1. Can you help me with the following questions, thank you.

1) A particle X moving along a straight line with constant speed 4ms-1 passes through a fixed point 0. Two seconds later another particle Y moving along the same straight line and in the same direction passes through 0 with speed 6ms-1. Given that Y is subject to a constant deceleration of magnitude 2ms-2,

a) state the velocity and displacement of each particle t seconds after Y passed through O.
B) find the shortest distance between the particles after they have both passed though 0.
c) find the value of t when the distance between the particles has increased to 23m.

2) A particle P moves from rest at a point 0 at time t=0 seconds, along a straight line. At any subsequent time t seconds the acceleration of P is proportional to 7-tsquared ms-2 and the displacement of P from 0 is s metres. The spped of P is 6ms-1 when t=3.

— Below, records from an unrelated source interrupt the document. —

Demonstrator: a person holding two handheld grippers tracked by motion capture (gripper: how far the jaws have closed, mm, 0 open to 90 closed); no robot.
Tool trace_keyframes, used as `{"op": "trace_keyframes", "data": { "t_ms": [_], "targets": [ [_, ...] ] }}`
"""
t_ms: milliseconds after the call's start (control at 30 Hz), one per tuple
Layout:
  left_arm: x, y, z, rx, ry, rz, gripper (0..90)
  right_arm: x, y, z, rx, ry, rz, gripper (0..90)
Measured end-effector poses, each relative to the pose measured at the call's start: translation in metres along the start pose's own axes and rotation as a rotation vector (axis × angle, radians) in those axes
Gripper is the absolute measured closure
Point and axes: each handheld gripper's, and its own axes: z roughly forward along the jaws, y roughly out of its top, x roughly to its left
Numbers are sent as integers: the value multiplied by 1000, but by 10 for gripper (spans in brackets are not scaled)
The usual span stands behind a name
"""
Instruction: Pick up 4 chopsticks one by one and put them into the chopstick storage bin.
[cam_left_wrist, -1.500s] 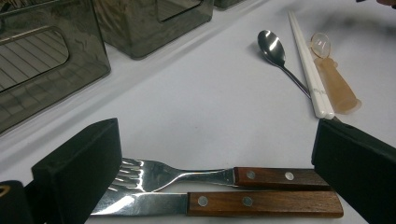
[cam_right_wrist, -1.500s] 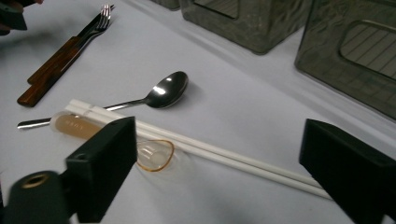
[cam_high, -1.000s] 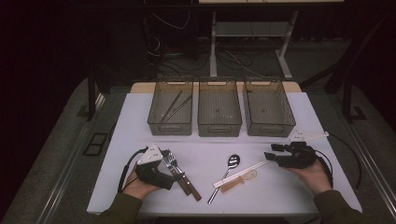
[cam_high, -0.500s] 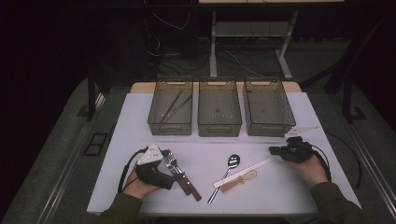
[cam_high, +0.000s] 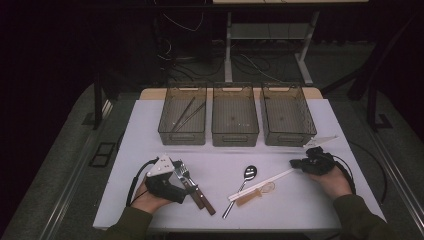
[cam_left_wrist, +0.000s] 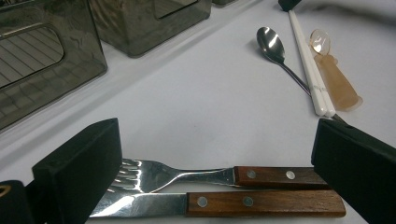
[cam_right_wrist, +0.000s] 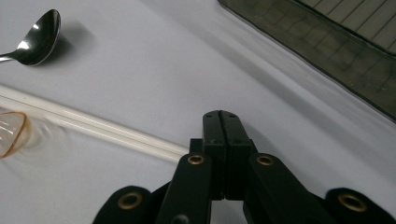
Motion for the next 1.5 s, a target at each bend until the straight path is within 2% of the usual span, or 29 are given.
{"op": "trace_keyframes", "data": {
  "t_ms": [500,600,667,733,800,933,1067,1267,1400,1500],
  "targets": [
    [0,0,0,5,0,4,6,3,-5,-7,32,-27,-16,900],
    [0,0,0,5,0,6,6,4,-6,-9,30,-36,-23,900],
    [0,0,0,5,1,5,6,5,-4,-11,6,-28,-23,900],
    [0,0,0,4,1,6,6,8,-1,-13,-19,-6,-23,900],
    [0,0,0,4,1,5,6,15,3,-15,-37,31,-42,900],
    [0,0,0,8,0,8,6,39,13,-11,-64,114,-74,900],
    [0,0,0,9,0,9,6,66,23,-3,-70,203,-137,900],
    [0,0,0,9,0,9,6,105,35,13,-65,320,-203,900],
    [0,0,0,10,-1,11,6,127,40,23,-56,378,-244,900],
    [0,0,0,11,-2,12,6,139,42,30,-43,402,-266,900]
  ]
}}
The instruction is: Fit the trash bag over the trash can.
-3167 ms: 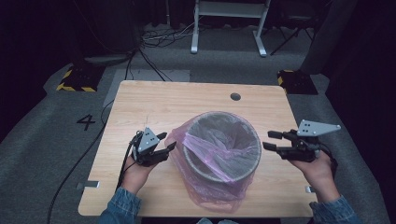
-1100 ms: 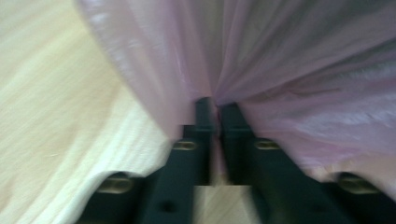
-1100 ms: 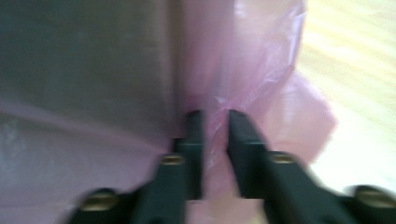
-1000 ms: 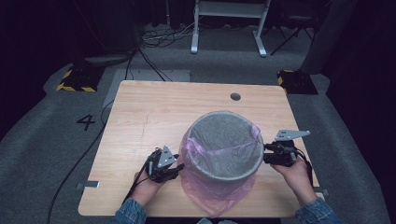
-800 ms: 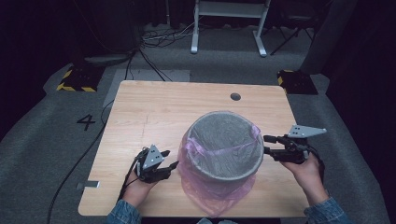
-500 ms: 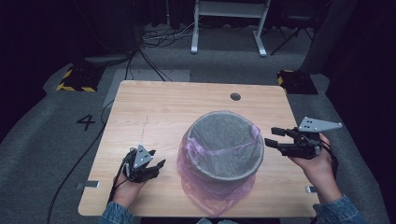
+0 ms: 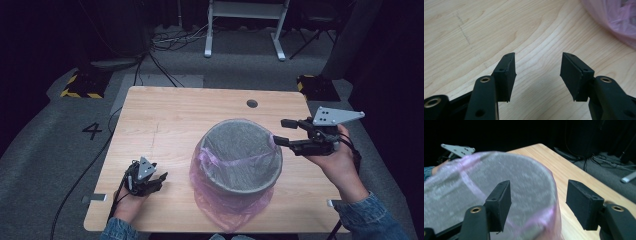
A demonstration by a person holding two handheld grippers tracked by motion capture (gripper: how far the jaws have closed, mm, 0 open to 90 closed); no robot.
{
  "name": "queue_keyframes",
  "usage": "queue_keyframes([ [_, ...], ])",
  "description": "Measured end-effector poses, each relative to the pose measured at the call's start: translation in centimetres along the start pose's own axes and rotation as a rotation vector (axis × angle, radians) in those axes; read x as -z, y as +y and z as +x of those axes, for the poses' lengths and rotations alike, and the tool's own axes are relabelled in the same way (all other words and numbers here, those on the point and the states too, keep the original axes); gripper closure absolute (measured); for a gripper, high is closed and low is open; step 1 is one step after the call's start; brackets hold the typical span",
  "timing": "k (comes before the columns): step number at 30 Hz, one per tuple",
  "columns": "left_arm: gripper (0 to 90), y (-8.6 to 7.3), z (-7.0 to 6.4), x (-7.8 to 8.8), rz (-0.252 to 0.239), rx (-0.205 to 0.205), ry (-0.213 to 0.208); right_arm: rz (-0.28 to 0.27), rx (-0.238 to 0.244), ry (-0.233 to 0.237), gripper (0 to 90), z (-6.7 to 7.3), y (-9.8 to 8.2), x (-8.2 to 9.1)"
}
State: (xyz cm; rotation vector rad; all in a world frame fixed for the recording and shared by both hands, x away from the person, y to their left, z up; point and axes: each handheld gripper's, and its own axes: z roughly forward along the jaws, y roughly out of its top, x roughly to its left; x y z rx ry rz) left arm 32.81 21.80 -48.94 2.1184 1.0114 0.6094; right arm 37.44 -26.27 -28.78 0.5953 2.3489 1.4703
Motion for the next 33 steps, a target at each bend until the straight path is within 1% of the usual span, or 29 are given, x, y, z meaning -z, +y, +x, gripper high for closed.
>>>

a) Show that s = 1/24tsquared(42 - tsquared)
b) find the total distance in metres that P moves before returning to 0.
2. (Original post by hussein)
Can you help me with the following questions, thank you.

1) A particle X moving along a straight line with constant speed 4ms-1 passes through a fixed point 0. Two seconds later another particle Y moving along the same straight line and in the same direction passes through 0 with speed 6ms-1. Given that Y is subject to a constant deceleration of magnitude 2ms-2,

a) state the velocity and displacement of each particle t seconds after Y passed through O.
B) find the shortest distance between the particles after they have both passed though 0.
c) find the value of t when the distance between the particles has increased to 23m.
1)
a)
Vx = const = 4 m/s
Sx = Vx(t+2) = 4(t+2)

Vy = 6 - 2t
Sy = Vy*t = 6t -t²

b)
S = Sx - Sy
S = 4(t+2) - 6t + t²
S = 8 - 2t + t²

Now differentiate S and equate it to zero to get a minimum.

dS/dt = -2 + 2t = 0 @ t=1

Smin = 8 - 2 + 1 = 7m

c)
S = 23
23 = 8 - 2t + t²
t² - 2t - 15 = 0
(t - 5)(t + 3) = 0
t = 5 or t = -3

Choose t = 5 since distance is increasing to 25m rather than decreasing from 23 m (which is when the t=3 value would apply)
3. Here's a question. I won't bother making a new topic...

M2 pg 107 Q8.

A sphere of mass m1 moving with speed u1 collides directly with a similar sphere of mass m2 moving with speed u2 in the same direction (u1>u2). The coefficient of restitution between the two spheres is e. Show that the loss of kinetic energy E due to the collision satisfies the equation:

2 (m1+m2) E = m1 m2 (u1-u2)^2 (1-e^2)

(BTW m1 means m subscript 1. Same for m2 u1 u2).
4. (Original post by hussein)
Can you help me with the following questions, thank you.

2) A particle P moves from rest at a point 0 at time t=0 seconds, along a straight line. At any subsequent time t seconds the acceleration of P is proportional to 7-tsquared ms-2 and the displacement of P from 0 is s metres. The spped of P is 6ms-1 when t=3.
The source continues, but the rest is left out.